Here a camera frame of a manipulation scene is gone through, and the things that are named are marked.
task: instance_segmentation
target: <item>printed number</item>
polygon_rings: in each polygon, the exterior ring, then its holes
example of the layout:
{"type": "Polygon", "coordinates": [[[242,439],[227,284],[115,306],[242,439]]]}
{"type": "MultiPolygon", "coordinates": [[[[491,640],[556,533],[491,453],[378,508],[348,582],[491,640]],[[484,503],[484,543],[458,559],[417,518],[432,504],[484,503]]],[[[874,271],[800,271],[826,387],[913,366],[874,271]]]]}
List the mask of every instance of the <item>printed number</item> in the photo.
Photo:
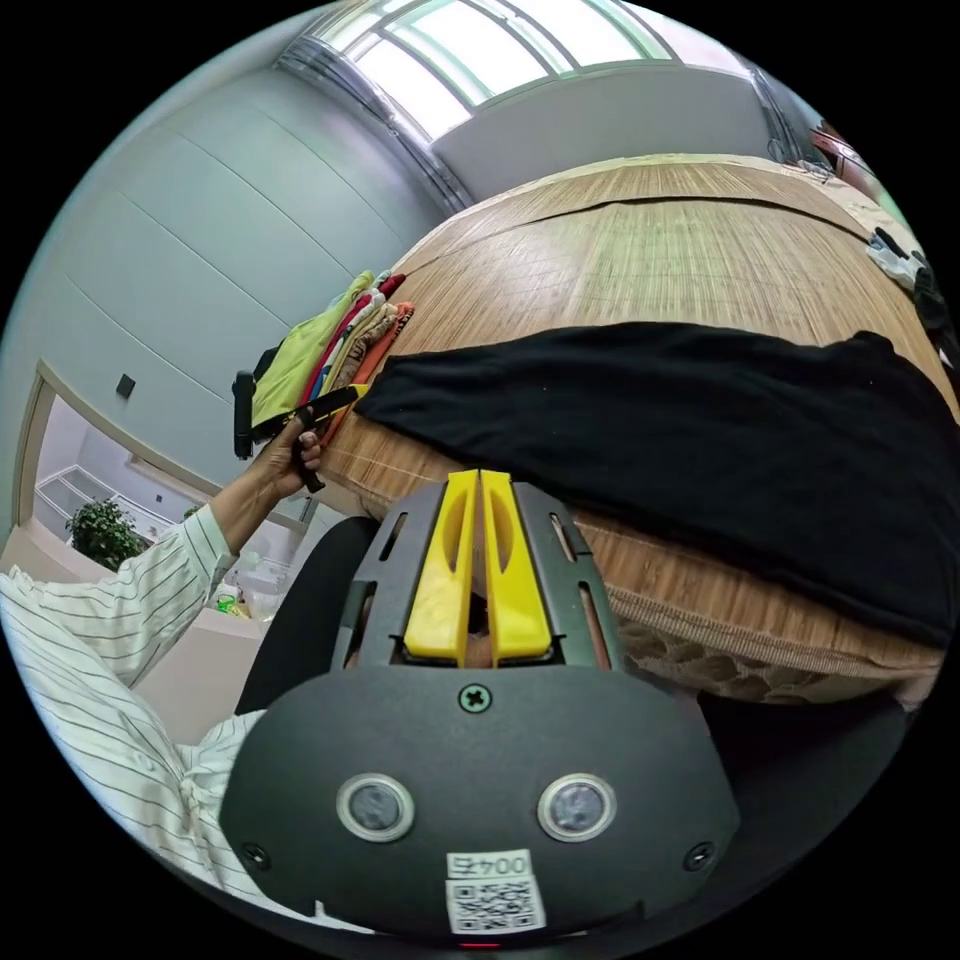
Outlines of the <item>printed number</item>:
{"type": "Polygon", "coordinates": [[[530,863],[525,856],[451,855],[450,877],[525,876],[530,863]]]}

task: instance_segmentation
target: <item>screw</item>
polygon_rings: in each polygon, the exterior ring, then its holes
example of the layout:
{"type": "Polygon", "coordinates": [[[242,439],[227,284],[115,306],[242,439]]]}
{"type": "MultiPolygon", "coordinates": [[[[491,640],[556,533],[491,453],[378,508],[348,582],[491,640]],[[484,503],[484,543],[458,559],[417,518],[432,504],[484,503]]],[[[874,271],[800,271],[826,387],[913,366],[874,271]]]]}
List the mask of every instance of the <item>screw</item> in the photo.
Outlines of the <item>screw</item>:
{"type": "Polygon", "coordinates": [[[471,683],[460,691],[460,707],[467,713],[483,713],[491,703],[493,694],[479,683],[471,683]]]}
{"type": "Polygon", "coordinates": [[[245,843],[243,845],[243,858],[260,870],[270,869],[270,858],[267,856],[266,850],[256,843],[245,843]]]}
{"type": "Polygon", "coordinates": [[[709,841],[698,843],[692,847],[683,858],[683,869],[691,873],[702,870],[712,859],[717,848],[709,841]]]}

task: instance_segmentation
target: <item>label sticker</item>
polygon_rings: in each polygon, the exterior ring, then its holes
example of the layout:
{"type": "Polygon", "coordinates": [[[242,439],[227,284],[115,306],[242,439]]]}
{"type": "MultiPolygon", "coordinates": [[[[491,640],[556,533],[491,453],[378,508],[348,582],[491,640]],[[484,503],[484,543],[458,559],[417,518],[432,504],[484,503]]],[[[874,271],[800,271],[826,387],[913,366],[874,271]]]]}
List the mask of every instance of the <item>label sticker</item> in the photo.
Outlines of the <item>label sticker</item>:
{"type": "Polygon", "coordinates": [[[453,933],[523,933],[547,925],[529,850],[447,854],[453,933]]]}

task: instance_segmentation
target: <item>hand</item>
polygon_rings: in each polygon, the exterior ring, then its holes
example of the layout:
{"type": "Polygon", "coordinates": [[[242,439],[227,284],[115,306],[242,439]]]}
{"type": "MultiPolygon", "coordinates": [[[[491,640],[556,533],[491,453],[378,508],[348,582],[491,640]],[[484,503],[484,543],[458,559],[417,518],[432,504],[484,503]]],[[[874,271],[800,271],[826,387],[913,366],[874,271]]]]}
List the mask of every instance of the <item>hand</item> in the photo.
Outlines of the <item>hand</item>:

☆ ☆ ☆ ☆ ☆ ☆ ☆

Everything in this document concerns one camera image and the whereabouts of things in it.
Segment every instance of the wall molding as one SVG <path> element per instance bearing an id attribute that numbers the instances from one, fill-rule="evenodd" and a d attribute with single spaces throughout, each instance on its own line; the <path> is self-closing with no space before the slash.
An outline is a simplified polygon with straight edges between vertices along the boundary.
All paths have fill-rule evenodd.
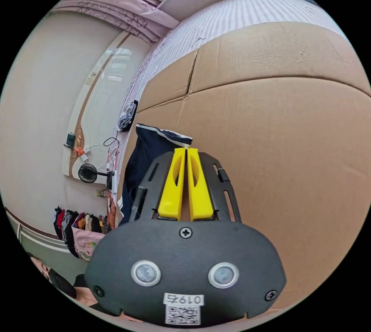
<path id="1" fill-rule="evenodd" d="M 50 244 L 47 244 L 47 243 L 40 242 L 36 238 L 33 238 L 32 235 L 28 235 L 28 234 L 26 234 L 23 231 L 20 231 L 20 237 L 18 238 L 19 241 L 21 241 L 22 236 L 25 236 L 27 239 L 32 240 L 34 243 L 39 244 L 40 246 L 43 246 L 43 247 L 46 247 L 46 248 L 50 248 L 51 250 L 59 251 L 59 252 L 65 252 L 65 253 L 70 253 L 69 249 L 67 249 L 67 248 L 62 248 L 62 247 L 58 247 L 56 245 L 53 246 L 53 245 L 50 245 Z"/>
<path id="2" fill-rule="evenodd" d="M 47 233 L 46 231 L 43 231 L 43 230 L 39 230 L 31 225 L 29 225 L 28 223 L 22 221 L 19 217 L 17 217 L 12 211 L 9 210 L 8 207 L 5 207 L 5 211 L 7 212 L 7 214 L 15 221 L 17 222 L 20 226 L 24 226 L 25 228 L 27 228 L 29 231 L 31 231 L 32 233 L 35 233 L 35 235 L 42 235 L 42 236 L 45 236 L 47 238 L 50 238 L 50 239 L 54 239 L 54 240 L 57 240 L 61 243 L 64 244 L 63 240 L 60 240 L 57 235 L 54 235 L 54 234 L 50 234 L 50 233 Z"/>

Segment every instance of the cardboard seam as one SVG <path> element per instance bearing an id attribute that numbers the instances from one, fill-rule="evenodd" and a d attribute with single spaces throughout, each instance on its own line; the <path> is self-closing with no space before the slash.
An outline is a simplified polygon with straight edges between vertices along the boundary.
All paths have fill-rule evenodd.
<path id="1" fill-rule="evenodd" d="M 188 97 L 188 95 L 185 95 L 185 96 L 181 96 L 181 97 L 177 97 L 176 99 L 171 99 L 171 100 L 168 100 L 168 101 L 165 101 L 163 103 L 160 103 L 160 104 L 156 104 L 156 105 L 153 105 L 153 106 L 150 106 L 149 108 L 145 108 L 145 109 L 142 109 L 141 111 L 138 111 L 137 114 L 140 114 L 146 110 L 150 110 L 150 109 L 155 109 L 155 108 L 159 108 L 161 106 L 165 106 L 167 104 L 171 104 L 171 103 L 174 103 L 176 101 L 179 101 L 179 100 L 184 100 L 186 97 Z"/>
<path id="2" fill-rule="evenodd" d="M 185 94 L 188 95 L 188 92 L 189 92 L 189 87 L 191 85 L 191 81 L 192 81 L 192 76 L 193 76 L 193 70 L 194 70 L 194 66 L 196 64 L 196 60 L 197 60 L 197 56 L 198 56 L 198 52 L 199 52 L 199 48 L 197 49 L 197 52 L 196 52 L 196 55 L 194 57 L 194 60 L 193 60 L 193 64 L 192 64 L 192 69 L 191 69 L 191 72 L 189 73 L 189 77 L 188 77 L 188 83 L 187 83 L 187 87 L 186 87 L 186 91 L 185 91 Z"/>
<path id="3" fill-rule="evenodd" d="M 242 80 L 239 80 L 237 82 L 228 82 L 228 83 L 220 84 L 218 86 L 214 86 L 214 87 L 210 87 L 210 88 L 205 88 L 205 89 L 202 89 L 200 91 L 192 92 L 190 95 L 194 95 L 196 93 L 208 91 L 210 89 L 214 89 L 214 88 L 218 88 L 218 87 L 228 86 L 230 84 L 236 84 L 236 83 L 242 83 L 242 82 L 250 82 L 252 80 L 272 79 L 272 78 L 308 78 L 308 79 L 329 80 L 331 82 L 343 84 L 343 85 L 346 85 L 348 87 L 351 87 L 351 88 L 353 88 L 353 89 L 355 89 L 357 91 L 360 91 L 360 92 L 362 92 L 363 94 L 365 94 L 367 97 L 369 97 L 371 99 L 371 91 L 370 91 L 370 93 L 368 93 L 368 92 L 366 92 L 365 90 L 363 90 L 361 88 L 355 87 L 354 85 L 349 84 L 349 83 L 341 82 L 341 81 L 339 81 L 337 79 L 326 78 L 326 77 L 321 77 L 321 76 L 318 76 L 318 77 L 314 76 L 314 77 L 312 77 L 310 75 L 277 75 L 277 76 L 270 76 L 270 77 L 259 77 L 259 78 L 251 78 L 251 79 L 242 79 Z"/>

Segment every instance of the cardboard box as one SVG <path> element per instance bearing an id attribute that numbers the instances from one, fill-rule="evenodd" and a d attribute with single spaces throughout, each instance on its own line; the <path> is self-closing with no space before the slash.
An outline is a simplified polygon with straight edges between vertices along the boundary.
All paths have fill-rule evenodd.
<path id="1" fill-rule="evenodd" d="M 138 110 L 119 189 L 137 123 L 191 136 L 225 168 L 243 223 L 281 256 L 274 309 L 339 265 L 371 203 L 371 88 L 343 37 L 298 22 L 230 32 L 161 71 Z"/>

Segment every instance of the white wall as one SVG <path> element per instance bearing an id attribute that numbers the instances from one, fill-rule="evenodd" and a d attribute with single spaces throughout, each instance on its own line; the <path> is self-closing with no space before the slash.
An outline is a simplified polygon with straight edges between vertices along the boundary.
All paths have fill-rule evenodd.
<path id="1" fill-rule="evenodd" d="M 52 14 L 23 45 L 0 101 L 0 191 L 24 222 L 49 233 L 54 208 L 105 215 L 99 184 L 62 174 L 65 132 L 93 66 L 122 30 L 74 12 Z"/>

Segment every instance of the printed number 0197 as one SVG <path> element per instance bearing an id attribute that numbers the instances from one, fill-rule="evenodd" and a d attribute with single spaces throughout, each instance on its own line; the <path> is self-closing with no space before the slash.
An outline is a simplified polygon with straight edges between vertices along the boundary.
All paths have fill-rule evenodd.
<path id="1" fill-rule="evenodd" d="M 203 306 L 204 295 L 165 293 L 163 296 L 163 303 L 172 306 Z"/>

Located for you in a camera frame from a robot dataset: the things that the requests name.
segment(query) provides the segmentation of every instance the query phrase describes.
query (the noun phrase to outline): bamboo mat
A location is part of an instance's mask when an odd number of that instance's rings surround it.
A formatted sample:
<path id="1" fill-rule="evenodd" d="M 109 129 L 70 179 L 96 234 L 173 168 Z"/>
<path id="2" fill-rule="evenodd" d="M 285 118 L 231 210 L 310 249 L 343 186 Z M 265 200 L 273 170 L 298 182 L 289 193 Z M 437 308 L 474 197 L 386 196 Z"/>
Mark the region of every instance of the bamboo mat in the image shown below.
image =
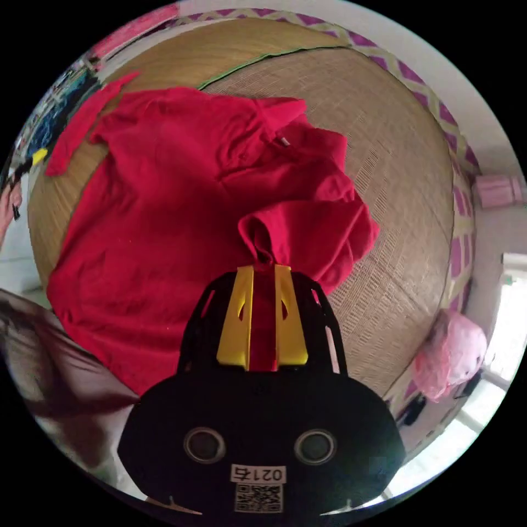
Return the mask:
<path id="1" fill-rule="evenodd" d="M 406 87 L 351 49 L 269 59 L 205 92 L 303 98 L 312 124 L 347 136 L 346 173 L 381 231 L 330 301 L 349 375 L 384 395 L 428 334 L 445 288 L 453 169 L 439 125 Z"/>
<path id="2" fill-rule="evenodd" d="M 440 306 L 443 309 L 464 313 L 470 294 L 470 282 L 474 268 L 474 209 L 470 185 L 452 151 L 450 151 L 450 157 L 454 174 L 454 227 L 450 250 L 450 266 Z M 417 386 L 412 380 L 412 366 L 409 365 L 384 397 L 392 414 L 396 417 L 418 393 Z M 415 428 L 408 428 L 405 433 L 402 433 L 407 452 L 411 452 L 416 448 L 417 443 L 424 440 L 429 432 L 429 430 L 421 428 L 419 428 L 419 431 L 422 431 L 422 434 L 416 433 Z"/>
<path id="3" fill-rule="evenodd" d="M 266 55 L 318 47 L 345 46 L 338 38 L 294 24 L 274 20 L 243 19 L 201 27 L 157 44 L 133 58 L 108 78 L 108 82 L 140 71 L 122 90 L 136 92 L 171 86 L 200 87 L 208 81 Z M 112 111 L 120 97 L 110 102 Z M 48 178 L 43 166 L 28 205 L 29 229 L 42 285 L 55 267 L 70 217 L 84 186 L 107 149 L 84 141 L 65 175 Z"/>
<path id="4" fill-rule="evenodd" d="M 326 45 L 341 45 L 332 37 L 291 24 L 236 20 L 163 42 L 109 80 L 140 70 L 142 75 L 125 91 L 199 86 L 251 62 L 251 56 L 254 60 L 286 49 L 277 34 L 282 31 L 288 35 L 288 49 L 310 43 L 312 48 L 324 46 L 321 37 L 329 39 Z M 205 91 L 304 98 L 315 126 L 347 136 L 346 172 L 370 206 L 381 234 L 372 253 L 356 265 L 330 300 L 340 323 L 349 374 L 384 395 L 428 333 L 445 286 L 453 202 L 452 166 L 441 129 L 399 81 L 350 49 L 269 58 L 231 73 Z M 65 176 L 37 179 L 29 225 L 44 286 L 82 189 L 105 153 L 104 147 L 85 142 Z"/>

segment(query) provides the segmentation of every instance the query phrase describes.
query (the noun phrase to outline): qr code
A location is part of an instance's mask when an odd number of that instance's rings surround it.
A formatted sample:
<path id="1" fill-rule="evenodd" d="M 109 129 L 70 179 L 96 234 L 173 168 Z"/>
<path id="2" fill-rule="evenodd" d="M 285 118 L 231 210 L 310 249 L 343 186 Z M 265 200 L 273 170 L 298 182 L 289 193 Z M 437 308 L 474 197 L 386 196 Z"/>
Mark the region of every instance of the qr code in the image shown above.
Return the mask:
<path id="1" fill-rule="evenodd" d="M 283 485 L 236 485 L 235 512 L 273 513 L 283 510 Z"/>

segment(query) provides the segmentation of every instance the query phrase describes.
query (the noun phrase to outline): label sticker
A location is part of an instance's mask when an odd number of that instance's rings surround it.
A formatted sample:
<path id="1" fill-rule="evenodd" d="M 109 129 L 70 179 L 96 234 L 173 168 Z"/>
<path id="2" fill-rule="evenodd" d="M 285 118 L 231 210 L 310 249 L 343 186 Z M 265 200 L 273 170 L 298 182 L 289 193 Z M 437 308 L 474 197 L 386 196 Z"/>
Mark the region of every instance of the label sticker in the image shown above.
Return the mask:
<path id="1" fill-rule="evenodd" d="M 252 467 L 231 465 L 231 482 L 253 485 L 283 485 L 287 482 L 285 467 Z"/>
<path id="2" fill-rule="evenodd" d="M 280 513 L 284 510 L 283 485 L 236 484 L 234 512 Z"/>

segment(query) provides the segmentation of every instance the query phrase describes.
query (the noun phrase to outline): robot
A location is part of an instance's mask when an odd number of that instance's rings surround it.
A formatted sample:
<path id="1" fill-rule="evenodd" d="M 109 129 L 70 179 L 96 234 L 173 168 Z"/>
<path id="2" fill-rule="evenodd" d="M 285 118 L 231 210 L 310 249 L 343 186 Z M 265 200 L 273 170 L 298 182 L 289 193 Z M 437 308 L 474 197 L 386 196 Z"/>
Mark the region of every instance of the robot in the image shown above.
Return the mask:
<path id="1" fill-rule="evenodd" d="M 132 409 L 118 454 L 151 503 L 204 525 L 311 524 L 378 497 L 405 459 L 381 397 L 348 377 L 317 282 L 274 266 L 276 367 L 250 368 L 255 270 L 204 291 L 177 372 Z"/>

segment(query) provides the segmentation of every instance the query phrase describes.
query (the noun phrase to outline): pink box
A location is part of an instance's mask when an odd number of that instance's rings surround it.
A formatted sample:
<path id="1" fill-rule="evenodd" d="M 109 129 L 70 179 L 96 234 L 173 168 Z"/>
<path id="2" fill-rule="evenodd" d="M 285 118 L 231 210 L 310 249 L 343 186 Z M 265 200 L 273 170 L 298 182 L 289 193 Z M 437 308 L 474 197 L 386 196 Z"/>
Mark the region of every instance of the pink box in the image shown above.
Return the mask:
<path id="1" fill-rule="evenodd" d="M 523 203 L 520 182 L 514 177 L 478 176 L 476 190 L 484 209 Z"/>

☆ ☆ ☆ ☆ ☆ ☆ ☆

Exercise requirements: Across the listing above, count every line containing the string "cardboard" and give the result with no comment.

Your solution: 2